# [Work order]
Starting at the line with "Isolate the yellow bin in this image.", return every line through the final one of the data, word for word. Pictures stay out.
═════ Records shown ═════
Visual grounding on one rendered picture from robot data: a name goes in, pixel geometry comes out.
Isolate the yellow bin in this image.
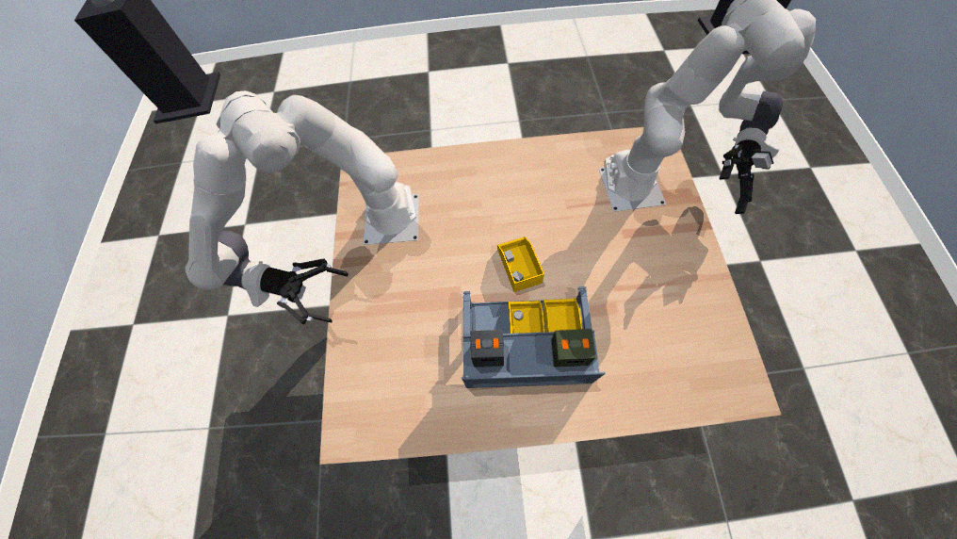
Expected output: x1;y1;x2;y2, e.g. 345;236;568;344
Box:
497;237;544;292
509;301;544;334
543;298;582;332

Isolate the dark green case with orange latches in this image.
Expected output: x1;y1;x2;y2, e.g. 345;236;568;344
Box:
551;329;596;367
═════
# [Answer space]
Isolate the yellow bin in this image.
Expected output: x1;y1;x2;y2, e.g. 345;236;568;344
Box:
497;237;544;292
509;301;544;334
543;298;582;332

Isolate the dark green case with orange latches in this image.
Expected output: x1;y1;x2;y2, e.g. 345;236;568;344
Box:
551;329;596;367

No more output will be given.